## Goal of the exercise
This exercise calls for a copy of every line in the listing below that carries the word "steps".

## Data block
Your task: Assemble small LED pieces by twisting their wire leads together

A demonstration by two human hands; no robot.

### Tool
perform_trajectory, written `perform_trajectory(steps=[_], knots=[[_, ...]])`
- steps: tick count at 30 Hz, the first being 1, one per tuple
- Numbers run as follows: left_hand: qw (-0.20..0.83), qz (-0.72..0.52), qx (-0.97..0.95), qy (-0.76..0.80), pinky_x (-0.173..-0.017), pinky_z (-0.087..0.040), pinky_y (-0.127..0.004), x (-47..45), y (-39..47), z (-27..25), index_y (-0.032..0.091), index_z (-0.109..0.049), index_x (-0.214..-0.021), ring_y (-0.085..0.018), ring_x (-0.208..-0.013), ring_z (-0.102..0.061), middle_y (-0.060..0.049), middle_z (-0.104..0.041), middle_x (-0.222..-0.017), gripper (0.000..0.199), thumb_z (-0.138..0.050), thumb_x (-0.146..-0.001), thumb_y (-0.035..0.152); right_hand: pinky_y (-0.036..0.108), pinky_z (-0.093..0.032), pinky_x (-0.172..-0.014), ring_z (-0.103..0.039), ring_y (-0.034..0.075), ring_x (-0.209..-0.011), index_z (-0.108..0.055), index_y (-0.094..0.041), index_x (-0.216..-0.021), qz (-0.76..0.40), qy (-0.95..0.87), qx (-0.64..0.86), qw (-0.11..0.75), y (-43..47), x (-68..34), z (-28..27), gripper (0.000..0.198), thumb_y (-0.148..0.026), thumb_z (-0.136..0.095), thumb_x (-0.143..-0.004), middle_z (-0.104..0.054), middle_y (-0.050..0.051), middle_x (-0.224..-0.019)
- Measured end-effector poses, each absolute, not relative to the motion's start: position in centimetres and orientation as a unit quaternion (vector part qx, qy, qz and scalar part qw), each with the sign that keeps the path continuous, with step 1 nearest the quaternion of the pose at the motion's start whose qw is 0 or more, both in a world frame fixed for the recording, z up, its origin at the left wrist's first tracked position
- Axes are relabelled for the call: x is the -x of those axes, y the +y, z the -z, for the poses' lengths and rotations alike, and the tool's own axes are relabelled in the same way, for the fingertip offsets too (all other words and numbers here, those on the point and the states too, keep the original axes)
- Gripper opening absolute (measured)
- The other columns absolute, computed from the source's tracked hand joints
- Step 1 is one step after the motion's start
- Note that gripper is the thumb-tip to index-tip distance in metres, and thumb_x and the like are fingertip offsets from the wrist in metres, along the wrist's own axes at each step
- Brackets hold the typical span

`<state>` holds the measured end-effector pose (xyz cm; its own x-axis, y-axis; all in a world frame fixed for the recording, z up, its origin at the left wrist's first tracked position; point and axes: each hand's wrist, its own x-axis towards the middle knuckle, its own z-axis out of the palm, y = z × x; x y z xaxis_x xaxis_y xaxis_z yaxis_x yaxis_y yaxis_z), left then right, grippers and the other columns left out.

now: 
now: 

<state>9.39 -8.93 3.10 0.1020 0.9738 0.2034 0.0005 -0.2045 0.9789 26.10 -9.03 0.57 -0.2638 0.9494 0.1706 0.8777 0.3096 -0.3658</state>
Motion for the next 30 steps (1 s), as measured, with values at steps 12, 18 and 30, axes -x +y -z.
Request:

## Answer section
perform_trajectory, written `perform_trajectory(steps=[_], knots=[[_, ...]])`
- steps: tick count at 30 Hz, the first being 1, one per tuple
Motion for the next 30 steps (1 s), as measured, with values at steps 12, 18 and 30, axes -x +y -z.

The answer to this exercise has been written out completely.